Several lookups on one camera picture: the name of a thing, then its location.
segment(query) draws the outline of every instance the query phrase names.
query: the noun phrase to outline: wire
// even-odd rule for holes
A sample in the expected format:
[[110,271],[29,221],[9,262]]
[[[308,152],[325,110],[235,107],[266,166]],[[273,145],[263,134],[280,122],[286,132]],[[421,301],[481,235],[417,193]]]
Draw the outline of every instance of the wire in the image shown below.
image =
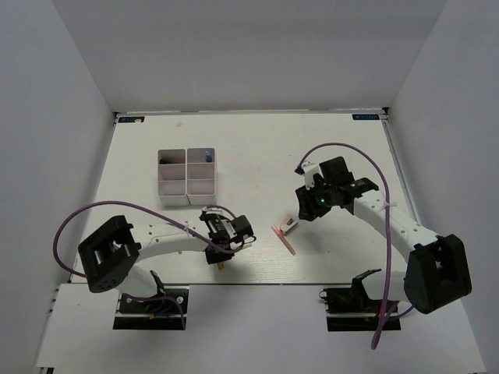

--- --- ---

● **Work to complete**: Look above for every line with the word "wire" and copy it.

● **Exercise result**:
query: the noun phrase to outline: wire
Draw the outline of every instance of the wire in the image shown below.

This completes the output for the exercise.